I shrug before I drag my eyes away from the challenge in Brooke’s. “Let’s take a look at what we’re dealing with.”
I gesture to June’s legs while sliding gloves over my hands.
“Swollen,” I announce as I run my hands over her ankle. “Are you in pain?”
“Not really. It hurt like the dickens at first, but I drank some moonshine before the ambulance people took me away from my home.”
I scowl as I glare at Brooke. “You let her drink moonshine?”
“I stopped her as soon as I could, but it wasn’t easy to pry the bottle away.”
“Yeah, well, now we don’t totally know what we’re dealing with, so that’s not helpful at all.”
Brooke’s fists clench at the sides of her pajama shorts, drawing my attention back to her legs.

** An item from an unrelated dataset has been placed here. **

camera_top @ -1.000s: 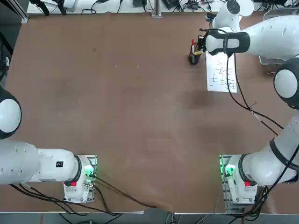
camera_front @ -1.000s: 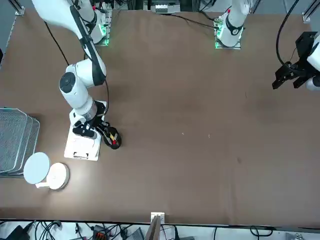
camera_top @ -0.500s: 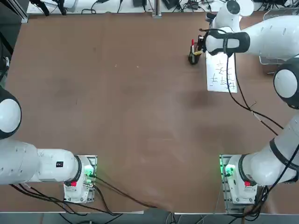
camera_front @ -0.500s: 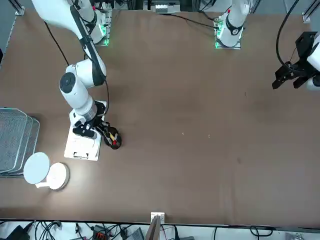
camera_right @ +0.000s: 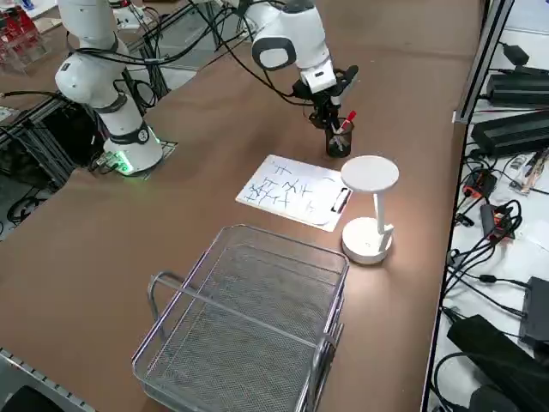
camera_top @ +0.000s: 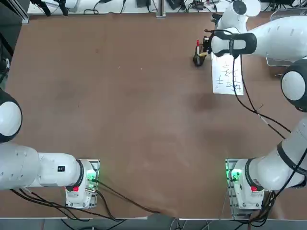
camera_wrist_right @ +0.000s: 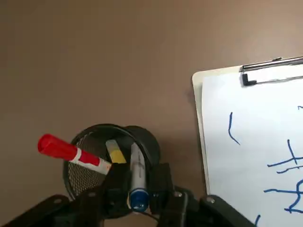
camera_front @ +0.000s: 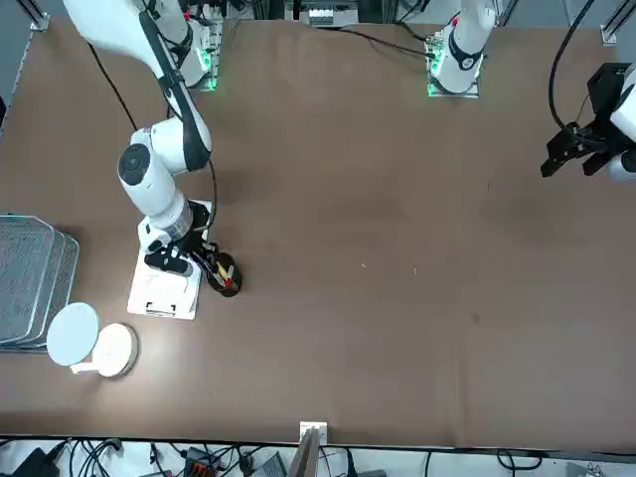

She stands up, and I’m amazed at her tiny stature but giant personality.
“I don’t think it’s your job , Doctor Beckett Whistler, to tell me that I’m not enough.
It is your job, Doctor Beckett Whistler, to help my grandmother get better.
Do no harm—the Hippocratic Oath. Any of those ring a bell? ”
My hand is on June’s shin, but my mind is backfiring. Brooke said my full name. And I really liked how it sounded coming from her lips. I didn’t like the anger directed at me behind her voice, but my sarcasm and poor people skills make it my own fault.
June coughs, and I move my hand. “I’m ordering X-rays. They’ll wheel you back in a bit. I don’t think you’ve broken your non-surgically repaired ankle, but we need to be sure. You can follow up with your surgeon tomorrow if the X-ray shows anything. Good night, Miss June.”
I escape the room before either of them can say anything else.
Peony stops me in the hall, where I lean against the wall. I’m breathing hard and heavy after that because it’s the middle of the night and my cortisol just skyrocketed. And, also Brooke. I can’t get her out of my mind.
“Dr. Whistler?” Peony asks, leaning on the handles of an empty wheelchair. “You alright?”
I let out a heavy sigh. “Yeah. Miss June’s my neighbor. And she’s … a lot.”
Peony laughs, and the sound is nice. I study her face for a moment. She’s pretty enough, with long brown hair, deep brown eyes, and a smile that quirks up on one side, but when I look at her, nothing is there. No flare of attraction, no desire to interact with her on more than a professional level.
“That’s one way to put it,” Peony replies before opening the door to June MacCord’s room and bringing the wheelchair inside.
I watch as she sashays around me, her strides athletic and long, and her movements graceful.
And it does nothing . Objectively, Peony is attractive.
But I have no interest. I was hoping that my interactions with June MacCord’s granddaughter were a fluke.
That my brain and body are just experiencing biological urges after four years of nothing.
The fact that I feel attraction around Brooke and no one else is very, very bad news.